Las Nubes partnership blossomed, says Daugherty
The plump packet of Las Nubes coffee is much more than a mouthful. It’s a collaboration of York University, Timothy’s World Coffee, the Tropical Science Center (TSC) in Costa Rica and a local farmers’ cooperative, reported the Toronto edition of Metro March 14. Eight years ago, Dr. Woody Fisher, a prominent physician in Toronto, donated the Las Nubes rainforest in Costa Rica to York University. Howard Daugherty, professor of environmental studies at York, now oversees a research and conservation program on-site in Las Nubes and offers a field course for students.
It was an old friendship between the two that sparked the idea. “Dr. Fisher had gone on eco-tours of Costa Rica, visiting national parks,” Daugherty explains. “Twenty-eight per cent of territory in Costa Rica is national parks – the highest in the world. At the same time, outside of the parks, the rate of deforestation was one of the highest in Latin America. He saw the juxtaposition of destruction and protection, so he bought the land.” After some legal difficulty with the property, it was Daugherty that advised Fisher to donate Las Nubes to York University in 1998, establishing the Fisher Fund to raise money for research and conservation of the rainforest. By January 1999, after the fund received its first donation, work had already begun in Las Nubes and “steamrolled from there.” “It blossomed into a partnership between the University, the Tropical Science Center in Costa Rica, a local farmers’ cooperative and a corporate partner,” Daugherty said.

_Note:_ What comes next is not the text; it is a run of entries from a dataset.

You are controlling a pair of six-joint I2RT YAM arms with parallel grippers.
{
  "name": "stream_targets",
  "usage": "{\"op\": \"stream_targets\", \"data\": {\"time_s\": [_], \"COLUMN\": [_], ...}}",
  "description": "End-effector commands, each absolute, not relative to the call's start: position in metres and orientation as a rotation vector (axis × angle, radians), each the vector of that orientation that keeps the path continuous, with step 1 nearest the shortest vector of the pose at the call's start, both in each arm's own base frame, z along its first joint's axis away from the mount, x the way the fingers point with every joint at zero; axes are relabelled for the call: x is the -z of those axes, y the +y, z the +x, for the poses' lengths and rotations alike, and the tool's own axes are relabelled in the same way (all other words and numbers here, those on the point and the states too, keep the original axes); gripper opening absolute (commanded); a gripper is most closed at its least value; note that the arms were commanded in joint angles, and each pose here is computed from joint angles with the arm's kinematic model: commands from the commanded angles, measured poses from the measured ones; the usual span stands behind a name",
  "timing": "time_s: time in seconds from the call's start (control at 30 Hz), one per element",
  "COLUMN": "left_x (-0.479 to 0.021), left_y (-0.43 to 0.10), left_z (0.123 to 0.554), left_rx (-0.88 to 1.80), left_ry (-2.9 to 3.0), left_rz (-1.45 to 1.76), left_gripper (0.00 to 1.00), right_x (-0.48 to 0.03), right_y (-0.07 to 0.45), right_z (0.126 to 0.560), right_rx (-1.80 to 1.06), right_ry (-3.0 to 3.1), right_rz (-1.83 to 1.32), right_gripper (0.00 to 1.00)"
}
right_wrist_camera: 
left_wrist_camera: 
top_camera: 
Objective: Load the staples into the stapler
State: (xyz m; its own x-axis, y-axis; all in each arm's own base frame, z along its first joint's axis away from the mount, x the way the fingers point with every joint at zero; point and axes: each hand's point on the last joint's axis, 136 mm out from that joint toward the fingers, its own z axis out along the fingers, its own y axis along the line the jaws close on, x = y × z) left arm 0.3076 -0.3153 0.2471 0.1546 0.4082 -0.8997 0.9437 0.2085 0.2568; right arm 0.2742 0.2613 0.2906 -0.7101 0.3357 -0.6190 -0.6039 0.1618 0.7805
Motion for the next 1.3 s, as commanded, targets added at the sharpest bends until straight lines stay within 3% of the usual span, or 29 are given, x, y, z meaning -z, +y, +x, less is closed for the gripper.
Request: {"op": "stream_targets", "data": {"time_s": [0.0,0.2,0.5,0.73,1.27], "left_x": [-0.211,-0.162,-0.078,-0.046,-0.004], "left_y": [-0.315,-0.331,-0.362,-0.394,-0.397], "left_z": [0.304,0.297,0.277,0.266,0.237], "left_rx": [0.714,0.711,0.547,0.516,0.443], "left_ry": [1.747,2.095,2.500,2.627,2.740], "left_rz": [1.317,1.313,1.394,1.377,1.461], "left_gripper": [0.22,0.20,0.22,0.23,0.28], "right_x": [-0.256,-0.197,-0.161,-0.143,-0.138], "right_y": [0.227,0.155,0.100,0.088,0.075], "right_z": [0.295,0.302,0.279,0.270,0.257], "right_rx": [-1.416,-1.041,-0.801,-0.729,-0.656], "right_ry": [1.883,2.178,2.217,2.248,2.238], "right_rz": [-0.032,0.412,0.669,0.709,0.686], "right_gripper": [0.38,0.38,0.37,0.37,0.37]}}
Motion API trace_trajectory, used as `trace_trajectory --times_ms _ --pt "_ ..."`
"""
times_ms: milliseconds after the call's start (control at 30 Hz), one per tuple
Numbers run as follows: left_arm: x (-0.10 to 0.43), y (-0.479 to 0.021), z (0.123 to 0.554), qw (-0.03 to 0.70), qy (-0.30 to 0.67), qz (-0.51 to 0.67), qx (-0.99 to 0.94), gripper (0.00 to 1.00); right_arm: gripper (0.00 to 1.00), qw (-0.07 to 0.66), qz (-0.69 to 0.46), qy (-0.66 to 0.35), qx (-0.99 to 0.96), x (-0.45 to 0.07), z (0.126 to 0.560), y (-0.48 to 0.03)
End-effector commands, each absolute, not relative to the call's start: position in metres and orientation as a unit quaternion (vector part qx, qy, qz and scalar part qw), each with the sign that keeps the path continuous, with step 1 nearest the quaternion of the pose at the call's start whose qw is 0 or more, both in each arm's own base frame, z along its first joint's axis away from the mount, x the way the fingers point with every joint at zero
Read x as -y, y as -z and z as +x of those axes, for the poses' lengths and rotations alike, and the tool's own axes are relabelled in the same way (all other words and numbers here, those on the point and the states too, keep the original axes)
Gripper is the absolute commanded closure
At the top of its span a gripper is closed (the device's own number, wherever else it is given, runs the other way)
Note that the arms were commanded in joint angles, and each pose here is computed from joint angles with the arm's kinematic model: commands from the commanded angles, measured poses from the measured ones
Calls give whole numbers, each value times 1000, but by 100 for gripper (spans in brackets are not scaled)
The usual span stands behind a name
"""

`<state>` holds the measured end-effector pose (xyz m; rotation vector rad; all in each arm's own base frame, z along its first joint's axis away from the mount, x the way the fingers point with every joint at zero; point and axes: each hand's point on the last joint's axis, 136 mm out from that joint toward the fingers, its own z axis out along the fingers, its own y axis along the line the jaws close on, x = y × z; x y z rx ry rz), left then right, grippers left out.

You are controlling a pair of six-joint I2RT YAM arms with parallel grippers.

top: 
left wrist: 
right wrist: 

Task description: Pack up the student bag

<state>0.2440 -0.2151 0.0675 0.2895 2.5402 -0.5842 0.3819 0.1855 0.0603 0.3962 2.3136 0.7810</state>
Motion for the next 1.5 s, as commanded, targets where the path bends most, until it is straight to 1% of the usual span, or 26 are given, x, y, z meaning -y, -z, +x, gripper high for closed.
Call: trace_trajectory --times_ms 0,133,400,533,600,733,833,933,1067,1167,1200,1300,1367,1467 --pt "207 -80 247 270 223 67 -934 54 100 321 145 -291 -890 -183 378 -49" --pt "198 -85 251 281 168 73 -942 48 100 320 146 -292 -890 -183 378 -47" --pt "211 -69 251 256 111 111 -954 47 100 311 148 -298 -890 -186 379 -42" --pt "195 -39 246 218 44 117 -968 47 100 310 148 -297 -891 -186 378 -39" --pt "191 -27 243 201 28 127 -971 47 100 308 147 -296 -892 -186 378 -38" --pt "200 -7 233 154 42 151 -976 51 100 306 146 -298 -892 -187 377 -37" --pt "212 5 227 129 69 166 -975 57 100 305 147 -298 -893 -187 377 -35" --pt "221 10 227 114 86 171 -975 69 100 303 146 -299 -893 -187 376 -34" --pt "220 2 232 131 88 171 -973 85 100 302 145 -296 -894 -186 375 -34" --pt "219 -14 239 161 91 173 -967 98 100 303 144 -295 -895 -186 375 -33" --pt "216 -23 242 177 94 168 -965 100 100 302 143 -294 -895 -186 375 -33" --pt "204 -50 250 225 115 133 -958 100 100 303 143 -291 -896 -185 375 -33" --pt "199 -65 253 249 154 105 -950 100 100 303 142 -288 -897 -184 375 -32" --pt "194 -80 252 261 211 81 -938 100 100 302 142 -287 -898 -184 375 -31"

Timothy’s World Coffee offers Las Nubes coffee in its shops throughout Canada – a joint effort with the TSC in Costa Rica and local farmers who receive a premium price for their coffee production. It also serves as a research site for Daugherty’s two-week field course. The program typically fills with York’s environmental studies students, but opportunities remain open to students from other programs and even other universities. Senior students have also completed their master’s theses in Las Nubes. But if you’re not a student, it’s not a problem. Volunteers can sign up to work in coffee production, tree nurseries or local schools, with basic accommodations provided by local families. Daugherty says three volunteers visited from Spain last year and stayed for six months. With more applications than spaces for the field course, Daugherty says selection goes beyond a grade average. “We want to hear what the students expect to learn, but more importantly, what they expect to contribute,” he says. “To the research, to the other students, to the locals. Their role is to benefit the community as a whole.” In exchange, Daugherty says students have often received “a life-changing experience.”
- York alumna Rachael McAdams and Philip Silver, dean of York’s Faculty of Fine Arts were featured in a report on the opening of Accolade on Sun TV (CKXT, Toronto) March 21.
- Dance students Celine Marks, Kim Floyd and Jamesy Patrick of York’s Faculty of Fine Arts, joined FM 89.5 CIUT’s Evi-dance host Ted Fox on March 19 to talk about the York Dance Ensemble and its upcoming performance during the Fine Arts Festival.